What to produce:
Word for word, give the data again without its pictures.

========

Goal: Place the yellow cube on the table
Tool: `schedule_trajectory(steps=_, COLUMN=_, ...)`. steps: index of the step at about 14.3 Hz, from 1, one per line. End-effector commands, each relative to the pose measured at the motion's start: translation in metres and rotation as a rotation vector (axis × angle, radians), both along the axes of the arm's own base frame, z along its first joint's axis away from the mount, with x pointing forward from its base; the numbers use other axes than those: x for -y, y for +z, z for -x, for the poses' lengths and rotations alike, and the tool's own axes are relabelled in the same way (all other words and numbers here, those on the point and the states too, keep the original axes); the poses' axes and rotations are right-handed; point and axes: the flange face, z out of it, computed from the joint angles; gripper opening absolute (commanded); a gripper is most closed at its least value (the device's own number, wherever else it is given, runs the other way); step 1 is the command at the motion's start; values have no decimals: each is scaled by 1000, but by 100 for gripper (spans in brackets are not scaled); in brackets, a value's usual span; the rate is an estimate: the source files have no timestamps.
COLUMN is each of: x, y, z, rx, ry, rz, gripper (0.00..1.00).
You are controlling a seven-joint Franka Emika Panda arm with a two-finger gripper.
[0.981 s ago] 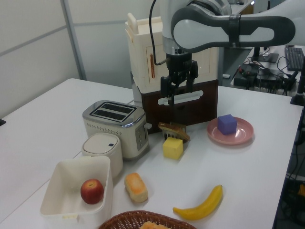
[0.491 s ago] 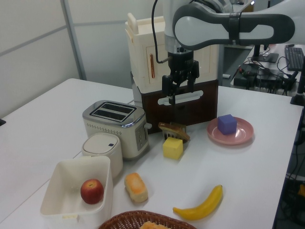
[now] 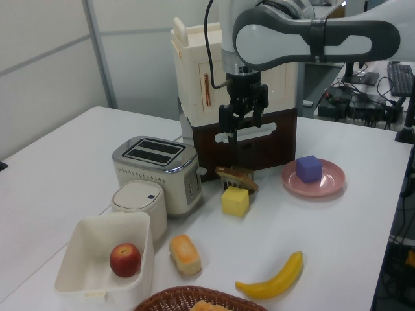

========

Problem solution:
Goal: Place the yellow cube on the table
Tool: `schedule_trajectory(steps=_, COLUMN=_, ...)`. steps: index of the step at about 14.3 Hz, from 1, one per line. End-effector commands, each relative to the pose measured at the motion's start: translation in metres and rotation as a rotation vector (axis × angle, radians), both along the axes of the arm's own base frame, z along its first joint's axis away from the mount, with x pointing forward from its base; the numbers use other axes than those: x for -y, y for +z, z for -x, for the poses' lengths and rotations alike, and the tool's own axes are relabelled in the same way (all other words and numbers here, those on the point and the states too, keep the original axes); the poses' axes and rotations are right-handed; point and axes: the flange face, z out of it, computed from the joint angles; gripper opening absolute (commanded); a gripper is most closed at its least value (the device's own number, wherever else it is given, runs the other way); step 1 is the command at the motion's start; values have no decimals: each is scaled by 1000, but by 100 for gripper (spans in brackets are not scaled); in brackets, a value's usual span; the rate is an estimate: the source files have no timestamps.
COLUMN is each of: x, y, z, rx, ry, rz, gripper (0.00..1.00).
You are controlling a seven-joint Franka Emika Panda arm with a two-finger gripper.
[0.981 s ago] 
[0.491 s ago] 
[now] 

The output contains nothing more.